WORK TASK: Could you reproduce, word for word, everything below from the line containing "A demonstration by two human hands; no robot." down to the line containing "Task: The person", with both of those lines included and no others?

DATA EXCERPTS:
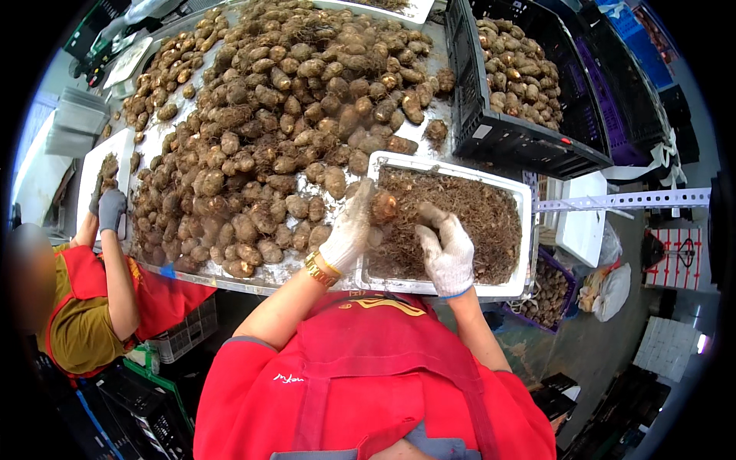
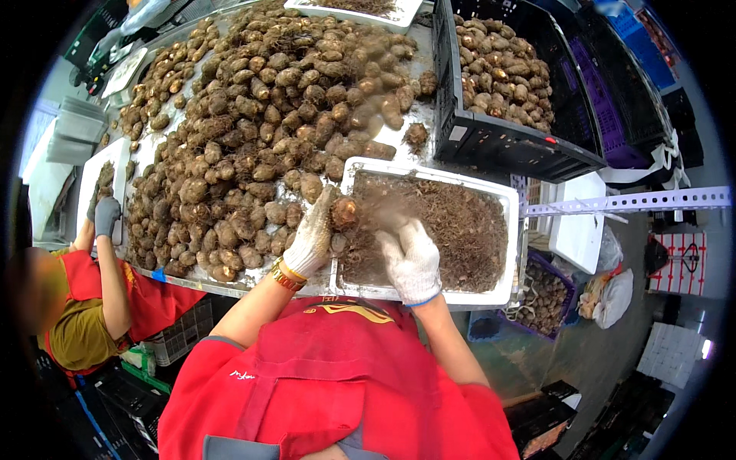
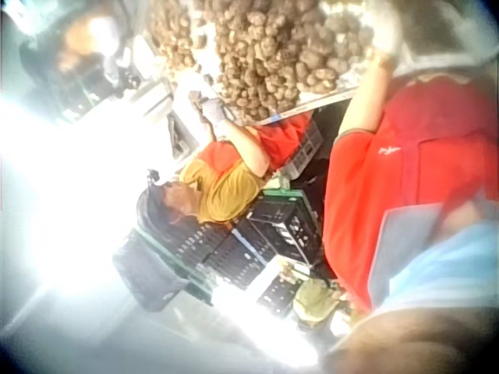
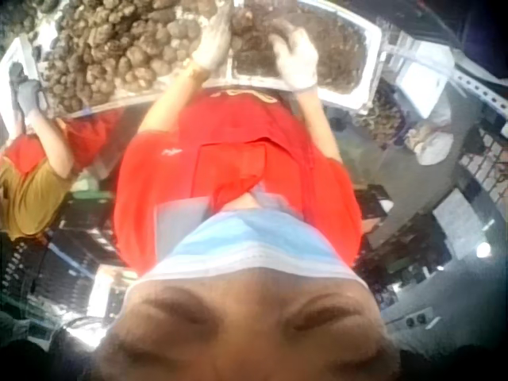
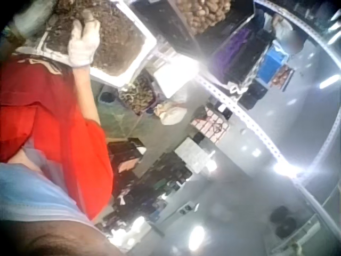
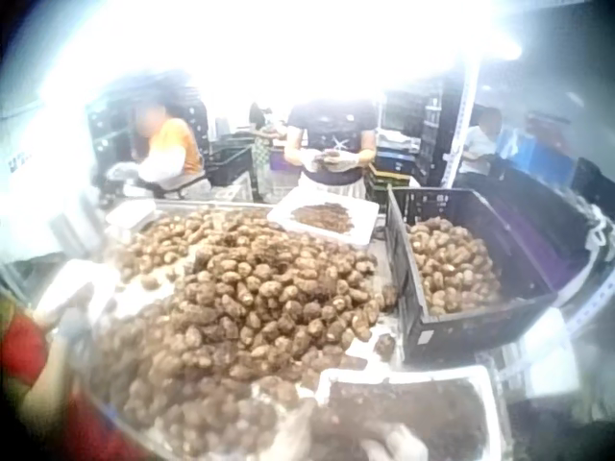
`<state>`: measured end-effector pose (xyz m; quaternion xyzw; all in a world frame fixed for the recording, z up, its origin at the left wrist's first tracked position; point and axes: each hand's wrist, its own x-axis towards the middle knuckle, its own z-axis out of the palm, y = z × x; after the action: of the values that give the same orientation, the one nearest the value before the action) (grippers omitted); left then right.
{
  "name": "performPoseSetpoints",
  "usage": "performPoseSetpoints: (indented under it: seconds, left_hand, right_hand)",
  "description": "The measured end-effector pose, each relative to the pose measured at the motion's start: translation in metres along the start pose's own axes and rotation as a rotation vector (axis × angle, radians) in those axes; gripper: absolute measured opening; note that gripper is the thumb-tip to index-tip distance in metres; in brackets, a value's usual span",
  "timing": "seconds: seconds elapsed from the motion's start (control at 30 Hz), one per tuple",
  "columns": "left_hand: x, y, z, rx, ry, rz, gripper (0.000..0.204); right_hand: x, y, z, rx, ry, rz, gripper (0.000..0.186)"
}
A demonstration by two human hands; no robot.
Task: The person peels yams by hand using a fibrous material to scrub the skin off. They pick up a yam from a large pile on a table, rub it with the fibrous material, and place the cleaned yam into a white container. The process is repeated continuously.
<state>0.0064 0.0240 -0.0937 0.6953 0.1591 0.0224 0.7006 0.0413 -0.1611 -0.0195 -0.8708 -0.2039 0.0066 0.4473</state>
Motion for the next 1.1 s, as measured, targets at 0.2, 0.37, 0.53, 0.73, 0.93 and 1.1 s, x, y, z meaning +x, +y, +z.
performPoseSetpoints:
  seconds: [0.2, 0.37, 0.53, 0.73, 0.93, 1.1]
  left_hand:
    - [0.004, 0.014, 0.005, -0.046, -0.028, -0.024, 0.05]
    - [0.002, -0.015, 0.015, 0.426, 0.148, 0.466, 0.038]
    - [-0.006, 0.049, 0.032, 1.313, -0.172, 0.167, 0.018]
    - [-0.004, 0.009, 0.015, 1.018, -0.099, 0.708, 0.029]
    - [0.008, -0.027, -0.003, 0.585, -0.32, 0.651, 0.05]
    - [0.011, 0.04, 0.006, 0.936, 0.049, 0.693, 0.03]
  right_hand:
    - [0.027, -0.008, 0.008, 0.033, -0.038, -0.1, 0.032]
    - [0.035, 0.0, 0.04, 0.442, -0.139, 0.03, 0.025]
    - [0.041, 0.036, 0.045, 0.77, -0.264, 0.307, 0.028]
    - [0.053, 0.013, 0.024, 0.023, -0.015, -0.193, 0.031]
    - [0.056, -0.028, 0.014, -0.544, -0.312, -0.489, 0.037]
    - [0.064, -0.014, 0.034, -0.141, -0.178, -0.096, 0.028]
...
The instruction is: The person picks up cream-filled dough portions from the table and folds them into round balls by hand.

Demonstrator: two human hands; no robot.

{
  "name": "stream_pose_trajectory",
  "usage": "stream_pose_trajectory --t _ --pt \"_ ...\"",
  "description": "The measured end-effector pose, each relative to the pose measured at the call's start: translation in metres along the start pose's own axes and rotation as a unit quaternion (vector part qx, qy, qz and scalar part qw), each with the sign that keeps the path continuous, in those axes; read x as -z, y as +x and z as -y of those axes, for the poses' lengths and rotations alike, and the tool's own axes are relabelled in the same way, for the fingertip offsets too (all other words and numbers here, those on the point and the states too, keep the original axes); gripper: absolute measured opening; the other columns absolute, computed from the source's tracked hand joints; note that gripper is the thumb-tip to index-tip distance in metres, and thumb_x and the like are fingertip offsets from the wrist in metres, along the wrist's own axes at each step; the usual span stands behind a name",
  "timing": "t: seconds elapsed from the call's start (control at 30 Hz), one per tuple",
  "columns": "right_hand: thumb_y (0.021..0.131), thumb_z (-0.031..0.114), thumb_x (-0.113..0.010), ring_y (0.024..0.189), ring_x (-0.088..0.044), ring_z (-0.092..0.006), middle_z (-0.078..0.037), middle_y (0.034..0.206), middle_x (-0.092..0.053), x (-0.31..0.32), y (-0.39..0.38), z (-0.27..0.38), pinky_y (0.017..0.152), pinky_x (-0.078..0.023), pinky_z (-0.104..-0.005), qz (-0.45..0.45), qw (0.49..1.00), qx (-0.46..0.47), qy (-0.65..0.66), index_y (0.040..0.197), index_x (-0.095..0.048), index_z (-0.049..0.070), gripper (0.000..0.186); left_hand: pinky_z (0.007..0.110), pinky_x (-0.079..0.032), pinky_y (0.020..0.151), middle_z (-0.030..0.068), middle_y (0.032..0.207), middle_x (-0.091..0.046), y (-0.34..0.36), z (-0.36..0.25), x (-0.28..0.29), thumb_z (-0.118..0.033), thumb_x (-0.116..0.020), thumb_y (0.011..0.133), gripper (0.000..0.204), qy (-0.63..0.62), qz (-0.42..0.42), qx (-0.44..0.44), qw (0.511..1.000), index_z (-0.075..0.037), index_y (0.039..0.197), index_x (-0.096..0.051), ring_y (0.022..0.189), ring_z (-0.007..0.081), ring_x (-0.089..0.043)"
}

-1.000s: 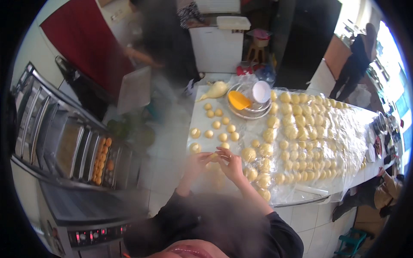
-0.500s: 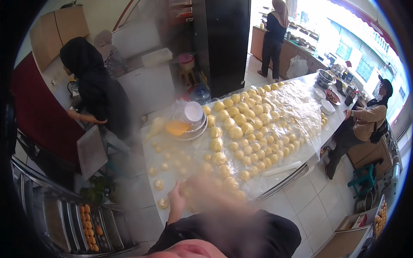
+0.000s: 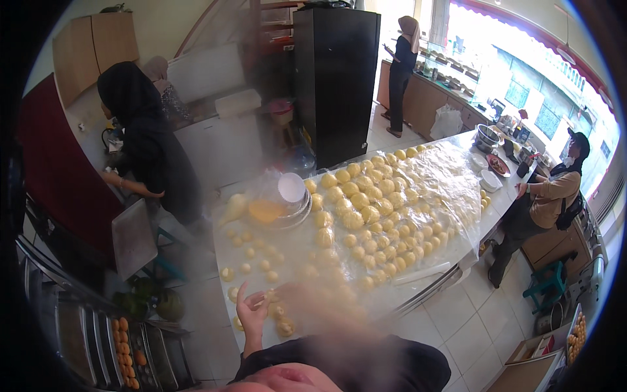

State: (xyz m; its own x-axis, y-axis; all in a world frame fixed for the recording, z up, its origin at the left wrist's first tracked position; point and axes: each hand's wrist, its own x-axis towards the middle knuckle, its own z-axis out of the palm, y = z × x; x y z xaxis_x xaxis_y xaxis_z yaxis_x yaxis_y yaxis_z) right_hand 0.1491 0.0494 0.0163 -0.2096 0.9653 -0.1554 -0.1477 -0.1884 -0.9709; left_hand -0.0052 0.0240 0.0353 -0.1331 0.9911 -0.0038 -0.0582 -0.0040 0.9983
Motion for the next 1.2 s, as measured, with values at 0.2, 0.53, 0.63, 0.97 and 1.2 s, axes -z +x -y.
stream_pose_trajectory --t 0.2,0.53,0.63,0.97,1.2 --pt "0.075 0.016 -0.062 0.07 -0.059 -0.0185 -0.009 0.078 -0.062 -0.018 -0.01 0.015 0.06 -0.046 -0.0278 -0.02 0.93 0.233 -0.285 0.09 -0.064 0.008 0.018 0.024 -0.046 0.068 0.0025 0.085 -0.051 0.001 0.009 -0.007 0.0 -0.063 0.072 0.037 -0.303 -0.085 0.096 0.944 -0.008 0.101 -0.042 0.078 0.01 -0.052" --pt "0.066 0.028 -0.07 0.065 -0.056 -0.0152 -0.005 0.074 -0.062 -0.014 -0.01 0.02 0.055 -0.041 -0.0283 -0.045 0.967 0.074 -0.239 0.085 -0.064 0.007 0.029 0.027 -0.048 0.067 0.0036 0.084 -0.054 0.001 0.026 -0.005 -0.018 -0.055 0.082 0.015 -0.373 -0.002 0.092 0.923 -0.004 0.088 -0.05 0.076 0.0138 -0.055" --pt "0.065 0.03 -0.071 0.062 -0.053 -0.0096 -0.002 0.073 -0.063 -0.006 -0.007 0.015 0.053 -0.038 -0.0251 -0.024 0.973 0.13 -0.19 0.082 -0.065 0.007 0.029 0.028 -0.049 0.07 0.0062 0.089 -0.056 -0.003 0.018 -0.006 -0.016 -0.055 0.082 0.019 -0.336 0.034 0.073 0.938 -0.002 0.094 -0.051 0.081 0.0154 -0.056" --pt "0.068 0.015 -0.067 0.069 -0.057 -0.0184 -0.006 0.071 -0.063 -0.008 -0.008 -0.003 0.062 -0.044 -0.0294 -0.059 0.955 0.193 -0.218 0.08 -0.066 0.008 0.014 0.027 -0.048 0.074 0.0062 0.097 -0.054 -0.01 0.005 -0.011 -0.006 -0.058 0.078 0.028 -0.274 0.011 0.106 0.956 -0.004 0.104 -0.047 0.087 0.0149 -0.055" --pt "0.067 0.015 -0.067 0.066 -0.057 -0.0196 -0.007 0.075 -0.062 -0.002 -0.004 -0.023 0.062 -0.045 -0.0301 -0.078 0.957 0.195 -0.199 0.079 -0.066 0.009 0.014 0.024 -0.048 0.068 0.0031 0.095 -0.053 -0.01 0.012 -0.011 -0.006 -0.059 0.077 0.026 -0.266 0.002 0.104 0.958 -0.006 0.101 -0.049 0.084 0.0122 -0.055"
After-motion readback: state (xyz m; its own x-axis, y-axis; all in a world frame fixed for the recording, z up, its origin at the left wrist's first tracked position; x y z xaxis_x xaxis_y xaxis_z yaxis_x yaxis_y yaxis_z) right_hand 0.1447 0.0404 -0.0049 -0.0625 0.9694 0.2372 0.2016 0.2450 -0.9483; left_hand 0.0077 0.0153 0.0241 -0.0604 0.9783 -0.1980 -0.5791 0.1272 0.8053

SOLVED EXERCISE:
A demonstration by two human hands; no robot.
Task: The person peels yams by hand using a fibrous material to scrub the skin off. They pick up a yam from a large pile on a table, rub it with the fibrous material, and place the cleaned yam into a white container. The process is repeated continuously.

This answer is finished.